Brazil – Dengue Fever

Sertaozinho, Sao Paulo state: 885 dengue cases have been registered in the first five months of 2011, almost double that of last year.

Sorocaba, Sao Paulo state: From the beginning of the year, Sorocaba recorded 1,034 dengue cases.

Rio de Janeiro city, Rio de Janeiro state: The Rio de Janeiro municipality registered 4,330 new dengue cases in the last seven days, for a total of 34,734 confirmed cases.

Natal, Rio Grande do Norte state: The Natal municipality recorded 2,859 dengue cases.

Advice to travellers

Dengue fever is spread by daytime biting mosquitoes normally from sunrise to sunset and is more common in urban areas. It causes a high ‘breakbone’ fever (pain all over), accompanied with a headache and a rash. It lasts a few days and will resolve itself. If caught a second time it has a 2% chance of developing into Dengue Haemorrhagic fever which can be fatal. There is currently no vaccine available and therefore insect bite avoidance is essential.

USA – Bubonic Plague

A 58-year-old man in New Mexico was recently treated for bubonic plague, the first case of the disease to surface in 2011. Doctors said the man was most likely bitten by a flea carrying the plague bacteria, the most common method of transmission to humans.

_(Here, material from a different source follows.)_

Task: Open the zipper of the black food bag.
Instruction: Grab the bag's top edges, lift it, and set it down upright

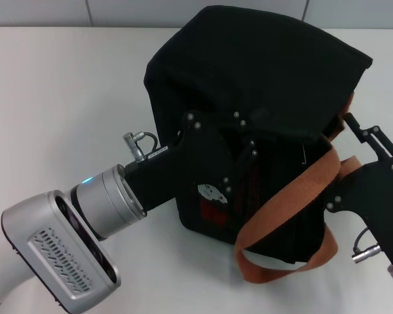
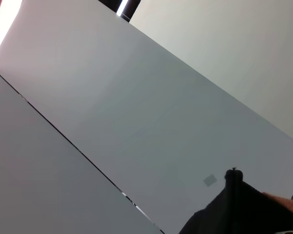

Only about 10 to 15 people in the USA catch the illness each year, typically in western states. It is particularly prevalent in New Mexico because the state has a high population of both rodents and fleas.

Advice to travellers

In plague-endemic areas travellers should avoid contact with rats and should be advised on how to store and dispose of food product to prevent attraction to rodents. Avoid flea bites where possible by using DEET on skin and premethrin on clothing. Travellers should also be discouraged from camping and handling rodents both dead or alive. Pneumonic plague can also be spread via the respiratory route so travelers should avoid close contact with people in affected areas especially in crowded situations. Consider taking an anti bacterial handwash such as H2ONO.

Kenya – Yellow Fever

The government has dispelled fears over the presence of yellow fever in Baringo and the country in general. Public health minister Beth Mugo said on Wednesday (4 May 2011) that currently there are no laboratory-confirmed cases of the disease, allaying fears on the prevalence of the fever-disease.

"I assure the general public and those intending to visit the country that there are no known cases that meet the case definition standard or are laboratory confirmed to be yellow fever," she told journalists at a media briefing at her Afya House office.